Started to work on materials for grade 7, which apparently involves actually understanding the music rather than just learning the notes, so all the music theory may be useful after all.
This month, the classical guitar corner academy set a challenge: take a prescribed section of one of the pieces of the grade repertoire, and work on it for a month. Make one video a week to document progress and get feedback. My piece is the last 6 measures of Bach’s Allemande, BWV 996. After some discussion about voices, etc. my GT suggested making a video to demo what I was trying to achieve for this week’s video. I briefly thought about doing this via musescore.com, but rapidly ditched that idea because I haven’t yet figured out how to put several voices on one staff in musescore. So back to technology I can handle. As sleep was a faithless friend this morning I got up at some ridiculously early hour to put the pieces together. How? First I marked up a copy of the music with highlighters to isolate the voices/repeating motifs. Then I used my iphone to take pictures of each measure. These came out pretty dim, so I edited them with photoshop, then dragged them into my favorite video editor ( movavi). Then it was merely a matter of recording the section on the iPhone using the twisted wave app, exporting the .wav file to movavi and lining things up. OK I accidentally chopped off a bit of the music, my lining up is a bit approximate, and I’m still working on the playing aspect, but for a couple hours work it didn't turn out that badly... hopefully with a week’s practice next week’s video will be more polished!

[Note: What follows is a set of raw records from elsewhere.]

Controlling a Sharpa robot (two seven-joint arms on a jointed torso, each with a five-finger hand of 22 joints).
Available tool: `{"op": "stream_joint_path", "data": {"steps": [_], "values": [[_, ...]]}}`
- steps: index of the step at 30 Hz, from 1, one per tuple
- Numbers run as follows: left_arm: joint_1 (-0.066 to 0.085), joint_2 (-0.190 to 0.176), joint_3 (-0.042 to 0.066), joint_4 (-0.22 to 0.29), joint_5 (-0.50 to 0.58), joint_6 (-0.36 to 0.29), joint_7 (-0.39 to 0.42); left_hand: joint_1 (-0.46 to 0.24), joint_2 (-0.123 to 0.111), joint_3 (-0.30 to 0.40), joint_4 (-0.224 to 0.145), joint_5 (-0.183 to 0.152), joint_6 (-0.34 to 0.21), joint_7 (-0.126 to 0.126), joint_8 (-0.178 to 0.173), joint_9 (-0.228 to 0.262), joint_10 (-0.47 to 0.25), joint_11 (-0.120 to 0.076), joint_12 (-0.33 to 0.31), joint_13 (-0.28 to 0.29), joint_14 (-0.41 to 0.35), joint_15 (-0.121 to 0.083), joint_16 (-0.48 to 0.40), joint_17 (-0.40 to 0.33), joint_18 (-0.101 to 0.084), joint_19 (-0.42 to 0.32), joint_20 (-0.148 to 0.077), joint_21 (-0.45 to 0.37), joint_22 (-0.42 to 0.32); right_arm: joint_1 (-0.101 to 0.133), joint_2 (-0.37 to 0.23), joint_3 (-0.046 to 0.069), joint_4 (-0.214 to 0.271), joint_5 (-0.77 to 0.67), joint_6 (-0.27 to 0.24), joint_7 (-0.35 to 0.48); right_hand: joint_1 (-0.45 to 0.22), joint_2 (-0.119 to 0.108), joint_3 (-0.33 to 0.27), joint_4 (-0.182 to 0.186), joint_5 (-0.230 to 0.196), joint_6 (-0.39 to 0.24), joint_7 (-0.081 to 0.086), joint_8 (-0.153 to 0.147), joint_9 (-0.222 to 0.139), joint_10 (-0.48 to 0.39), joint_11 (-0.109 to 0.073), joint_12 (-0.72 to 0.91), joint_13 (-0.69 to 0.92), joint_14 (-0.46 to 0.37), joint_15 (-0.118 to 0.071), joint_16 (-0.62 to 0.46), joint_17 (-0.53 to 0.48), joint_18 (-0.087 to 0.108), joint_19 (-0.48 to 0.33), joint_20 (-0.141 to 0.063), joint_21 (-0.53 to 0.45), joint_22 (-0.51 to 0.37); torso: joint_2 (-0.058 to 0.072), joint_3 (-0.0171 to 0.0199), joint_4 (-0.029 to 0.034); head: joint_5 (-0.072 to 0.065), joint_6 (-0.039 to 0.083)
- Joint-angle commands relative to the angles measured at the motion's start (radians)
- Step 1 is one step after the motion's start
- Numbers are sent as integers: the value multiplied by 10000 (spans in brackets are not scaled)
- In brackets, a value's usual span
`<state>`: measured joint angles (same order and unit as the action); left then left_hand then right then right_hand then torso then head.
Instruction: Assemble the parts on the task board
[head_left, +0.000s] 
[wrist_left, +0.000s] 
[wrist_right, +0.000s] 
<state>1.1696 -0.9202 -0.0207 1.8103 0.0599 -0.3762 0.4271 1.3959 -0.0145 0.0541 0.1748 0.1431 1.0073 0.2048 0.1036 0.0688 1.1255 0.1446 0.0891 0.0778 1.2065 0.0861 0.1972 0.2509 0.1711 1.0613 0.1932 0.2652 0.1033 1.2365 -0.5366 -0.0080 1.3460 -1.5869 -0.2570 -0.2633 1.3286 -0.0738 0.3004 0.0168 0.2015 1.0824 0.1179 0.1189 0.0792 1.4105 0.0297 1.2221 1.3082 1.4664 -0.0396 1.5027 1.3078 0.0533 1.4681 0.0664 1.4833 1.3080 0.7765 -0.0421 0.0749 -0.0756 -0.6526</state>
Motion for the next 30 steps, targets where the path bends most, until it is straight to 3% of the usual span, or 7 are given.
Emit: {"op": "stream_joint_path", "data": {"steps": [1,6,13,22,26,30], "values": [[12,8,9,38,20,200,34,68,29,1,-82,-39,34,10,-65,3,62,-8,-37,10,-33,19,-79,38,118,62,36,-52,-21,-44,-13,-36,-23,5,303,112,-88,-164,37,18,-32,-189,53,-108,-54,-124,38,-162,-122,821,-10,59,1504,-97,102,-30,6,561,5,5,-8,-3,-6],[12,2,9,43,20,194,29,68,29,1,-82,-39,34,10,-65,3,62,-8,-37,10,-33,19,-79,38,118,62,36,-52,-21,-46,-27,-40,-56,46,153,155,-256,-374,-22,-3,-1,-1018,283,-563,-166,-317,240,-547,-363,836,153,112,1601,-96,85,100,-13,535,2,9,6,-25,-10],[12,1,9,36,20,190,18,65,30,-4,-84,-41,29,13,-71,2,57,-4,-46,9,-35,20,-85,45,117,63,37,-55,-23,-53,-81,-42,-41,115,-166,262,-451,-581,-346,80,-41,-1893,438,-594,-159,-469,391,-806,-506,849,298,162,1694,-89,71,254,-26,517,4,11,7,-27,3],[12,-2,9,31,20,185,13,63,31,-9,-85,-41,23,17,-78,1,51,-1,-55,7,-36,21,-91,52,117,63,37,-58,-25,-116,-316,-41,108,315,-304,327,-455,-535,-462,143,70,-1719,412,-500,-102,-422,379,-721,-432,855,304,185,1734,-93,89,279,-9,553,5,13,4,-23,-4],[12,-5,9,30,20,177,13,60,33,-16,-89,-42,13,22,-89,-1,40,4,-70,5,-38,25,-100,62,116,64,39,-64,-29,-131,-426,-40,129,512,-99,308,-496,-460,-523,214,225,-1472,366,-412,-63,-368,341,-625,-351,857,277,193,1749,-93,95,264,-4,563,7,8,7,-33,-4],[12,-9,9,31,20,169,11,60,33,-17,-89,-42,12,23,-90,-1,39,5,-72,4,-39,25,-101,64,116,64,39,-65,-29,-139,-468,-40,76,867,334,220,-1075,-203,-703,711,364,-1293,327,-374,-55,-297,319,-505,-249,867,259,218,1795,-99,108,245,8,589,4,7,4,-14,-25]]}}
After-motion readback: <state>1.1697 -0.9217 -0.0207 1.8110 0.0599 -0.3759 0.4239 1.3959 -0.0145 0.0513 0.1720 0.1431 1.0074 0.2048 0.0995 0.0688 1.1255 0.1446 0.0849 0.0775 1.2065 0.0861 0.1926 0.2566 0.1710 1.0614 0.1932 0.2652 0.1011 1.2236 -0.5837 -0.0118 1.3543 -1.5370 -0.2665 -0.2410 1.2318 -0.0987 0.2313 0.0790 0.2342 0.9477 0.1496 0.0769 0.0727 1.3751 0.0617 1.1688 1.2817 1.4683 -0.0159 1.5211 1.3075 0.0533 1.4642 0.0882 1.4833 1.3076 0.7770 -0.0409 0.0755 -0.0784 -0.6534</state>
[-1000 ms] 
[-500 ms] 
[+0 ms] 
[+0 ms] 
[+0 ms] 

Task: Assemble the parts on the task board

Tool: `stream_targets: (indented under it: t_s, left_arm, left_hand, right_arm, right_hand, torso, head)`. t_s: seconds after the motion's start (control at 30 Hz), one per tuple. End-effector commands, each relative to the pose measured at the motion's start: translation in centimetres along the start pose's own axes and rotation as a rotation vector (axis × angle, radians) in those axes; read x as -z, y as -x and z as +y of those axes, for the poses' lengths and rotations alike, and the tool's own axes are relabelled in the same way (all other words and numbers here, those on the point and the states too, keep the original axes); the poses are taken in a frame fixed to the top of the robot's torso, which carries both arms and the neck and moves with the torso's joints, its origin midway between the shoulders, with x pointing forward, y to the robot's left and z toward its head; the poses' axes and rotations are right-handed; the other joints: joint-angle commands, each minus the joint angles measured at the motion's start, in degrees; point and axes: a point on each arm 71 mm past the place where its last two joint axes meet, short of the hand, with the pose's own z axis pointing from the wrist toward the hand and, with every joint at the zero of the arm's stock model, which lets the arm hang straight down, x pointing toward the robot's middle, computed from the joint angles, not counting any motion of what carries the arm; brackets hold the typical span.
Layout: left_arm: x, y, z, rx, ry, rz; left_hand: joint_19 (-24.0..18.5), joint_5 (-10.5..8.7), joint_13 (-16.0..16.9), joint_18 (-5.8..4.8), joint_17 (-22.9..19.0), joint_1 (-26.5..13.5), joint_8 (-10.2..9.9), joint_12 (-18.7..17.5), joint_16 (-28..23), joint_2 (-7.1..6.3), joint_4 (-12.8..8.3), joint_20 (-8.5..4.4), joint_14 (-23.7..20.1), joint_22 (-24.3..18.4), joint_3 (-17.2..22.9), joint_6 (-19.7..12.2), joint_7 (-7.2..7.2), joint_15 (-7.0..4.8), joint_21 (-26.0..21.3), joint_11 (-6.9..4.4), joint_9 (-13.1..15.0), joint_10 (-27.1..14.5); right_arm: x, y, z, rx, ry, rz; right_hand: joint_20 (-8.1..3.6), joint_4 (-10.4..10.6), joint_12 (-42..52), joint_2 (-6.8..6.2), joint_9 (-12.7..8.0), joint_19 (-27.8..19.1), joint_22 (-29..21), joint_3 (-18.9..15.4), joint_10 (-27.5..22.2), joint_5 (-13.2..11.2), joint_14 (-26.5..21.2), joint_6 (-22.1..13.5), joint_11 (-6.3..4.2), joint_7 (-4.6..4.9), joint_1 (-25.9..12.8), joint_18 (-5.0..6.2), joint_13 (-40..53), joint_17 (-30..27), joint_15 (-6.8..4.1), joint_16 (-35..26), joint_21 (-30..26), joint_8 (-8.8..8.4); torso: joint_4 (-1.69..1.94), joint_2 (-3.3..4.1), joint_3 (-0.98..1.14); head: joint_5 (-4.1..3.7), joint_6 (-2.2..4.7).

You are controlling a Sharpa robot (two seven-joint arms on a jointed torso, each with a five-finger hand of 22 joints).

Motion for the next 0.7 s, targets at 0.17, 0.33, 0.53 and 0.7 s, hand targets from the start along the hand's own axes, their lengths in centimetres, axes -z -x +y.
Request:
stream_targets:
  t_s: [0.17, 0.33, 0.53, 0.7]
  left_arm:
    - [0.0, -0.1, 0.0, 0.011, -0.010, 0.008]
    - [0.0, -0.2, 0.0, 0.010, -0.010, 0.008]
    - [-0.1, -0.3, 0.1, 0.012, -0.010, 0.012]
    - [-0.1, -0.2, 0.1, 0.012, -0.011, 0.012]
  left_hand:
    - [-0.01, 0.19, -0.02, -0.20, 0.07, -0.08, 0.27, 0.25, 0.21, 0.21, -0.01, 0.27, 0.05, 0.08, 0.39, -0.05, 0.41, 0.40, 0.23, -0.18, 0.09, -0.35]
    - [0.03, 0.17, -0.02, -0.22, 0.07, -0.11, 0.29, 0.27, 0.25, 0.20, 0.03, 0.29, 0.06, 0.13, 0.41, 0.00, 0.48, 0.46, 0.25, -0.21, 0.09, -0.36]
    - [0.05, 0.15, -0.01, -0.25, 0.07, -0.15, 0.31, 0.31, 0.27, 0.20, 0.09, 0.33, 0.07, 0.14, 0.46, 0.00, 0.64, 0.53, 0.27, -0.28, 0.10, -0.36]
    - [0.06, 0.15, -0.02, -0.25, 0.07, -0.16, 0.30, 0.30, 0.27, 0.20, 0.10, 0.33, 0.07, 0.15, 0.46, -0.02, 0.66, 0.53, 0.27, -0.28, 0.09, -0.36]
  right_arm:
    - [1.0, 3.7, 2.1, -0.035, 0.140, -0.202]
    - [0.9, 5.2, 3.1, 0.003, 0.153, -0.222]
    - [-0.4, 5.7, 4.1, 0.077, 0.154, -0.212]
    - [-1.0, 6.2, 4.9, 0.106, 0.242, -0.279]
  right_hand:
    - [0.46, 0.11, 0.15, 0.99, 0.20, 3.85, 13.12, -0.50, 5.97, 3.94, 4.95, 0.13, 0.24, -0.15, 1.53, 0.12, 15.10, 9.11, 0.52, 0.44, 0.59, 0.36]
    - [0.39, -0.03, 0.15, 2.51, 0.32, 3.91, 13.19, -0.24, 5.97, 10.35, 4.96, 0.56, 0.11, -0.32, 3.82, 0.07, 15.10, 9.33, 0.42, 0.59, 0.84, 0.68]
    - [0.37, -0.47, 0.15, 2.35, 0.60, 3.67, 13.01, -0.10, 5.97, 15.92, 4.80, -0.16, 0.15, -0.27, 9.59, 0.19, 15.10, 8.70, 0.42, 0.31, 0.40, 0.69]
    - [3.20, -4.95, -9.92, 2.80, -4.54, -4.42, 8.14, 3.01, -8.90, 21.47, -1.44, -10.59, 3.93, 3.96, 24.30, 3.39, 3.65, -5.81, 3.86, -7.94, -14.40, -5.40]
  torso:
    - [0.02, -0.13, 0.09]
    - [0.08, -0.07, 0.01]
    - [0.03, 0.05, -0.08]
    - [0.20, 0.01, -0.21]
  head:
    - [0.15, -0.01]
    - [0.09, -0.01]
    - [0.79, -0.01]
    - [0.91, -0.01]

Edit: so we are a couple of weeks on, and I thought it would be interesting to post progress. In the meantime, I've been reading " The practice of practice" book by Jonathan Harnum. One of the things he talks about in the early chapters is how music practice can incorporate many other things apart from sitting down with your guitar and playing - including listening to others play the piece. I'm always fascinated by how my listening changes as I get to know a piece, and although I had listened to a number of versions of the Allemande before starting to learn it, going back and listening again was illuminating now that I can think about other things apart from just playing the notes. Where exactly should the crescendos (and decrescendos) fall? Which voices or notes should be brought out? How much rubato? The 2 versions I listen to most on YT are Matthias Lang and Classicalguitar2. The first is a virtuosic rendition, encompassing superb phrasing, perfectly controlled dynamics and speed with considerable rubato. The second to my ears has less fire and excitement, but with its slower more nuanced approach suits me better. Both bring out a part of the melody I hadn't noticed before, so the current challenge is to incorporate that. Regardless, I'm going to keep working on it and listen again for what pops out in another couple of weeks, but here is where it is now.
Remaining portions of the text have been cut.